Multitask training with disjoint datasets¶
In this tutorial, we will jointly train a classification task with a language modeling task in a multitask setting. The models will share the embedding and representation layers.
We will use the following datasets:
- Binarized Stanford Sentiment Treebank (SST-2), which is part of the GLUE benchmark. This dataset contains segments from movie reviews labeled with their binary sentiment.
- WikiText-2, a medium-size language modeling dataset with text extracted from Wikipedia.
1. Fetch and prepare the dataset¶
Download the dataset in a local directory. We will refer to this as base_dir in the next section.
$ curl "https://s3.amazonaws.com/research.metamind.io/wikitext/wikitext-2-v1.zip" -o wikitext-2-v1.zip
$ unzip wikitext-2-v1.zip
$ curl "https://firebasestorage.googleapis.com/v0/b/mtl-sentence-representations.appspot.com/o/data%2FSST-2.zip?alt=media&token=aabc5f6b-e466-44a2-b9b4-cf6337f84ac8" -o SST-2.zip
$ unzip SST-2.zip
Remove headers from SST-2 data:
$ cd base_dir/SST-2
$ sed -i '1d' train.tsv
$ sed -i '1d' dev.tsv
Remove empty lines from WikiText:
$ cd base_dir/wikitext-2
$ sed -i '/^\s*$/d' train.tsv
$ sed -i '/^\s*$/d' valid.tsv
$ sed -i '/^\s*$/d' test.tsv
2. Train a base model¶
Prepare the configuration file for training. A sample config file for the base document classification model can be found in your PyText repository at demo/configs/sst2.json
. If you haven’t set up PyText, please follow Installation, then make the following changes in the config:
- Set train_path to base_dir/SST-2/train.tsv.

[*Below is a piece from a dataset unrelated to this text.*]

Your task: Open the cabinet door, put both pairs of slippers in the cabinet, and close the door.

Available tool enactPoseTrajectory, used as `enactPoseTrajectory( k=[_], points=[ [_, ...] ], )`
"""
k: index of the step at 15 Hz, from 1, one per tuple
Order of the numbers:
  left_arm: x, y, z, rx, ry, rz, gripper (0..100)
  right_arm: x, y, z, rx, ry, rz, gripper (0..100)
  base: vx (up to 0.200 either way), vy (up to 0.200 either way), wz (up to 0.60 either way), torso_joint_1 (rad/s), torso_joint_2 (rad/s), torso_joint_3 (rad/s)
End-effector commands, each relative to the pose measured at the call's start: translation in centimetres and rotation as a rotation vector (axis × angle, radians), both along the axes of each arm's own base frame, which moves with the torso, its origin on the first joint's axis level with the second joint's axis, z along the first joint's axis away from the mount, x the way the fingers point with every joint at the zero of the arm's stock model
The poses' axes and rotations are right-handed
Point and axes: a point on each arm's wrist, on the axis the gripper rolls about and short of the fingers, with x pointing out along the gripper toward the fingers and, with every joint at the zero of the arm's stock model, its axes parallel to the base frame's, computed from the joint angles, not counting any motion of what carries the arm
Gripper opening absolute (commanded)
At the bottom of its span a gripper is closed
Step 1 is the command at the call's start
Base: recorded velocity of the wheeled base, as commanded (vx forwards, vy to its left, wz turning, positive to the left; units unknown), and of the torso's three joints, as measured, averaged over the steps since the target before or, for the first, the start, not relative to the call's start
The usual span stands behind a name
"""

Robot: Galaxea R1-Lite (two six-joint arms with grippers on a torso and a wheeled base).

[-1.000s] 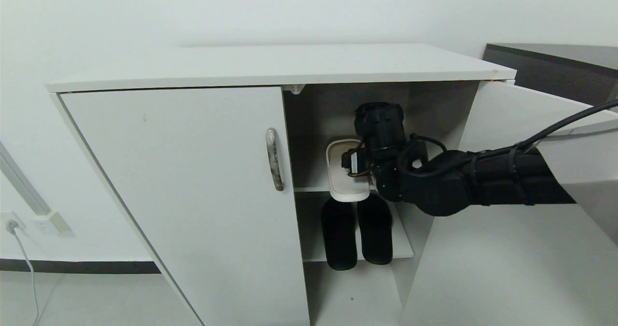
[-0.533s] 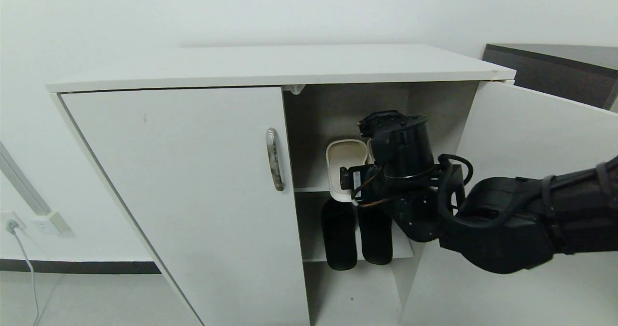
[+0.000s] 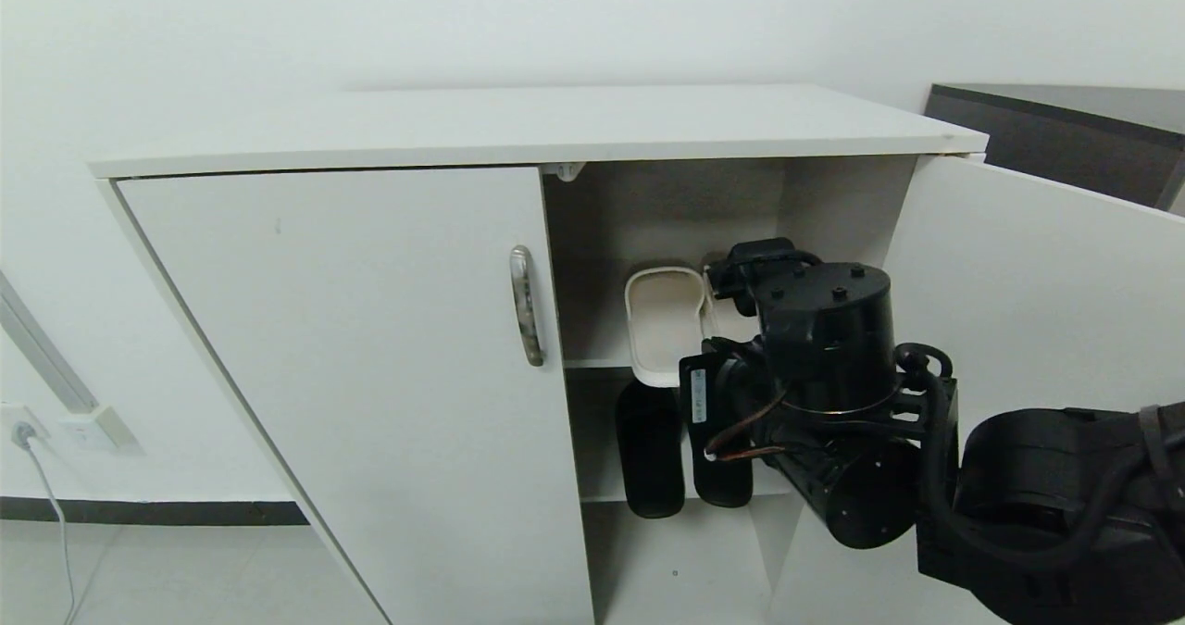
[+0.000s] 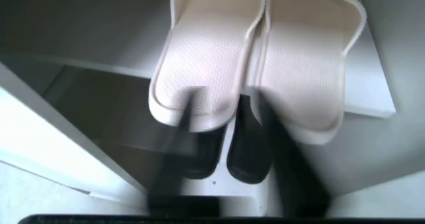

- Set eval_path to base_dir/SST-2/eval.tsv.
- Set test_path to base_dir/SST-2/test.tsv.
The test set labels for this tasks are not openly available, therefore we will use the dev set. Train the model using the command below.
(pytext) $ pytext train < demo/configs/sst2.json
The output will look like:
Stage.EVAL
loss: 0.472868
Accuracy: 85.67
3. Configure for multitasking¶
The example configuration for this tutorial is at demo/configs/multitask_sst_lm.json
.
The main configuration is under tasks, which is a dictionary of task name to task config:
"task_weights": {
"SST2": 1,
"LM": 1
},
"tasks": {
"SST2": {
"DocClassificationTask": { ... }
},
"LM": {
"LMTask": { ... }
}
}
You can also modify task_weights to weight the loss for each task. The sub-tasks can be configured as you would in a single task setting, with the exception of changes described in the next sections.
3. Train the model¶
You can train the model with
(pytext) $ pytext train < demo/configs/multitask_sst_lm.json
The output will look like
Stage.EVAL
loss: 0.455871
Accuracy: 86.12
Not a great improvement, but we used a very primitive language modeling task (bi-directional with no masking) for the purposes of this tutorial. Happy multitasking!